I'm new to Python and I'm having trouble with a function that has been discussed many times already, most recently here: Extract Topic Scores for Documents LDA Gensim Python problem of sorting tuples
I've done what's suggested in the answer:
def format_topics_sentences(ldamodel=lda_model, corpus=corpus, texts=data1):
# Init output
final = []
# Get main topic in each document
for i, row_list in enumerate(ldamodel[corpus]):
row = row_list[0] if ldamodel.per_word_topics else row_list
row = sorted(row, key=lambda x: (x[1]),reverse=True)
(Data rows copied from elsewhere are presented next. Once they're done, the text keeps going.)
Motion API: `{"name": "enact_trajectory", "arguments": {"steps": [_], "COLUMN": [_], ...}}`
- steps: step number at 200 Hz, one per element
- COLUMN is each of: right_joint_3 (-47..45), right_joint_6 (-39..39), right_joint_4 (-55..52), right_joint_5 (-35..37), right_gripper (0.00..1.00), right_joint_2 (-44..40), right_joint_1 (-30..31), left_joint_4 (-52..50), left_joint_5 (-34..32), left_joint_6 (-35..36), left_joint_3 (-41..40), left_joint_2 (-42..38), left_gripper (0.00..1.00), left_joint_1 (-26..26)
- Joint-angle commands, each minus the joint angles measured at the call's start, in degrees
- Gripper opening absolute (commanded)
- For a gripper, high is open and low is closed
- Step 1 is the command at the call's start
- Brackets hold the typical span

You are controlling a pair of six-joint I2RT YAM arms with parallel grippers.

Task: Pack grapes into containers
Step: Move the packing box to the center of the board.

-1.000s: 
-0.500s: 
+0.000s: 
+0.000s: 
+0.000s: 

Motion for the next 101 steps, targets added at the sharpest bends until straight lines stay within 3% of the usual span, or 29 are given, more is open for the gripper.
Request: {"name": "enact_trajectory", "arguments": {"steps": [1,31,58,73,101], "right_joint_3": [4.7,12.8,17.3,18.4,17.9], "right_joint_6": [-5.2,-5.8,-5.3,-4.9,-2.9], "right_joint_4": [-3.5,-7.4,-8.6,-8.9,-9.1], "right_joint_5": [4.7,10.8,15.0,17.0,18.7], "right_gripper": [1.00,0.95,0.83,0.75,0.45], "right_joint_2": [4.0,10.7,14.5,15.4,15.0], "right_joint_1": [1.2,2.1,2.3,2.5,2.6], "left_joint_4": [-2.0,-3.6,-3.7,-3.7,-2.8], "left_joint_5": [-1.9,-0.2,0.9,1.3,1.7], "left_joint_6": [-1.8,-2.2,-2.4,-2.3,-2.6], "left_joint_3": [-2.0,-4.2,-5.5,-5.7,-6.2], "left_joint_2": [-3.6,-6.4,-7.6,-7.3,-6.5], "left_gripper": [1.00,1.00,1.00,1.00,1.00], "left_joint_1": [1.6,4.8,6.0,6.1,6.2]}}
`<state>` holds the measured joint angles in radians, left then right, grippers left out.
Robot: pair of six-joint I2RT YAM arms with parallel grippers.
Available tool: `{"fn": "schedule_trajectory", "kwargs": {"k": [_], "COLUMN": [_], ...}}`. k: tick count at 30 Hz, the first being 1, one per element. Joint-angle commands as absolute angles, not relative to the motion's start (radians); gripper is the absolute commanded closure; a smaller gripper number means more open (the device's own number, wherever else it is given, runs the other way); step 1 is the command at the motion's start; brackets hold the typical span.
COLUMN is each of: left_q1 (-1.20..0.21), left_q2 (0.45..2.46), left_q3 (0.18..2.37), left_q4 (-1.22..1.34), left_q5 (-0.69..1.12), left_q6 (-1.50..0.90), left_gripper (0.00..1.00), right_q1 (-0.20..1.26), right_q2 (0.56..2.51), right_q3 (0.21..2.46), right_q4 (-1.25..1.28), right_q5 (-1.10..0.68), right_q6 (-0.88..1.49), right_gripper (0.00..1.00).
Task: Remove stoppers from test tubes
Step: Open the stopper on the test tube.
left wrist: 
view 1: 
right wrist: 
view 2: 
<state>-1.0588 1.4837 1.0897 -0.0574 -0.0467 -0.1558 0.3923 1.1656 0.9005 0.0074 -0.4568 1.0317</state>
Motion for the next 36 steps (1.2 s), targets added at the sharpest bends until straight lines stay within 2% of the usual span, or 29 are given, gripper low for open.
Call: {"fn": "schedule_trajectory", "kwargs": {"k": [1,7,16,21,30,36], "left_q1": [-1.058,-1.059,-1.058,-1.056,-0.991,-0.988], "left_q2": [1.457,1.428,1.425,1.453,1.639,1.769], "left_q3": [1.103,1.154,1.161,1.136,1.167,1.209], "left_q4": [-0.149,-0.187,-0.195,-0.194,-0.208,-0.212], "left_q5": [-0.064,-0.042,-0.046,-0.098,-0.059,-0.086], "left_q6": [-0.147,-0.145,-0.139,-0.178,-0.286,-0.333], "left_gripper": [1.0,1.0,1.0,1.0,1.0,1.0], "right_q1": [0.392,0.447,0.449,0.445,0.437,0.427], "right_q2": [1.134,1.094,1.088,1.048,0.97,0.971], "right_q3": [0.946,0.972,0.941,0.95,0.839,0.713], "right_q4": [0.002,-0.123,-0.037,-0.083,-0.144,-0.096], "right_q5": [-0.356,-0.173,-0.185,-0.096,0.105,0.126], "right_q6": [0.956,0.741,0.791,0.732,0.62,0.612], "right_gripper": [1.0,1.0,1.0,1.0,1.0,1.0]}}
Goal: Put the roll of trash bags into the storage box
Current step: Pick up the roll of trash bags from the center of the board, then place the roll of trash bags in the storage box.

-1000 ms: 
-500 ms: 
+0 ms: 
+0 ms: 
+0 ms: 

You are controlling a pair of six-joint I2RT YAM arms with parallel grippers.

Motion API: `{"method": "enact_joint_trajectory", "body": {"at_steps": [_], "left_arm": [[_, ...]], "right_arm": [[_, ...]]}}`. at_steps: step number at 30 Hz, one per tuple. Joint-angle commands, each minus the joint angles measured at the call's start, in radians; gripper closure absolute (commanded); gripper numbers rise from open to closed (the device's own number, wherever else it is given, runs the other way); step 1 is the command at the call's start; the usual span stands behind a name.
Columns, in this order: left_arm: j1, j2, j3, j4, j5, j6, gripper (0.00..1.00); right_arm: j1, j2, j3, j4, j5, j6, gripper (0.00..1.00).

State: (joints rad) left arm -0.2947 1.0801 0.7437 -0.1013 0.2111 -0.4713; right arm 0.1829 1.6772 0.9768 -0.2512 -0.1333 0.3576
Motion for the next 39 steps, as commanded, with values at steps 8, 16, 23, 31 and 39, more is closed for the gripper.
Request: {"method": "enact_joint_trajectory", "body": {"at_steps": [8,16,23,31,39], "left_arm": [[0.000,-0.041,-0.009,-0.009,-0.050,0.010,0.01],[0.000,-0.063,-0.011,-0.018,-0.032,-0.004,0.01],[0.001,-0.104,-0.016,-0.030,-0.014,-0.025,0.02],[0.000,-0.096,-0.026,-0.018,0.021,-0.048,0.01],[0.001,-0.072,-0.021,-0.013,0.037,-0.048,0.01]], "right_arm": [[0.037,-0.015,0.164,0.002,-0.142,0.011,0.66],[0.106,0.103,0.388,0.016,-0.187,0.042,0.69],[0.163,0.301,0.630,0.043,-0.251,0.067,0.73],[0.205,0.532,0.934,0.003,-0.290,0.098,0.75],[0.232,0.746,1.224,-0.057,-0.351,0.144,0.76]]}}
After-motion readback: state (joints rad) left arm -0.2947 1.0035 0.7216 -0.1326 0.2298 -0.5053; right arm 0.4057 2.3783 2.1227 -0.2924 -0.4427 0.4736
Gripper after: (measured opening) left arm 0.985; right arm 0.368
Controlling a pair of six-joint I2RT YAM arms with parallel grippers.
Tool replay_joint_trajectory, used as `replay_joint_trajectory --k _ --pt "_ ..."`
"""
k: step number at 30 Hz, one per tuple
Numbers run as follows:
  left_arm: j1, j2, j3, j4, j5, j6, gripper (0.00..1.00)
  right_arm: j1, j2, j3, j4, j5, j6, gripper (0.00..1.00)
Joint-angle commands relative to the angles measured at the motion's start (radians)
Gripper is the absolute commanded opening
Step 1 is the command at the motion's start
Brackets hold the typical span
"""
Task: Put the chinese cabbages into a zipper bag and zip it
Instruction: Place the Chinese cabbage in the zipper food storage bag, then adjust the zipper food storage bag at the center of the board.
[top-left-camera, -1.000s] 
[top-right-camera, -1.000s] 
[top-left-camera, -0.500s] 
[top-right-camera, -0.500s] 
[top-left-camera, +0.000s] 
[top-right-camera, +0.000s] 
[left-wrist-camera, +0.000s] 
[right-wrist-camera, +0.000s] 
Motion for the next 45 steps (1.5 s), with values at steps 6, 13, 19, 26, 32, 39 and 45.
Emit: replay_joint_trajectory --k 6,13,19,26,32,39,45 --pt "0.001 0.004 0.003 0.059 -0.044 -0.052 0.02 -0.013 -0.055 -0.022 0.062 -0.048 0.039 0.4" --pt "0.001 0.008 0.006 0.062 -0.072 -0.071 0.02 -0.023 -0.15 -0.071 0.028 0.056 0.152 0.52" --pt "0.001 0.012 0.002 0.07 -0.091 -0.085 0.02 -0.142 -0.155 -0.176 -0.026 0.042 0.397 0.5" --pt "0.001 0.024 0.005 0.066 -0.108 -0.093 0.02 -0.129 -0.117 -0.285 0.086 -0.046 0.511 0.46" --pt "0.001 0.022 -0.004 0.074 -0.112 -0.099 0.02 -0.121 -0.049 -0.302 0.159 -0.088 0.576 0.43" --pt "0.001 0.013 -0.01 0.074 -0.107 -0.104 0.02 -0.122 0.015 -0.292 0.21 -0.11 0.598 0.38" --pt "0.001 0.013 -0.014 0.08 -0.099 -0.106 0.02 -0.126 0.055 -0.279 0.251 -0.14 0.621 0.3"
# Get the Dominant topic, Perc Contribution and Keywords for each document
for j, (topic_num, prop_topic) in enumerate(row):
if j == 0: # => dominant topic
wp = ldamodel.show_topic(topic_num)
topic_keywords = ", ".join([word for word, prop in wp])
lists1 = int(topic_num), round(prop_topic,4),topic_keywords
final.append(lists1)
else:
break
sent_topics_df = pd.DataFrame(final, columns=['Dominant_Topic', 'Perc_Contribution', 'Topic_Keywords'])
contents = pd.Series(texts)
sent_topics_df = pd.concat([sent_topics_df,contents], axis=1)
return(sent_topics_df)
df_topic_sents_keywords = format_topics_sentences(ldamodel=optimal_model, corpus=corpus, texts=texts)
# Format
df_dominant_topic = df_topic_sents_keywords.reset_index()
df_dominant_topic.columns = ['Document_No', 'Dominant_Topic', 'Topic_Perc_Contrib', 'Keywords', 'Text']
# Show
df_dominant_topic.head(10)
but I get AttributeError: 'LdaMallet' object has no attribute 'per_word_topics'
Can someone suggest a correction to the code?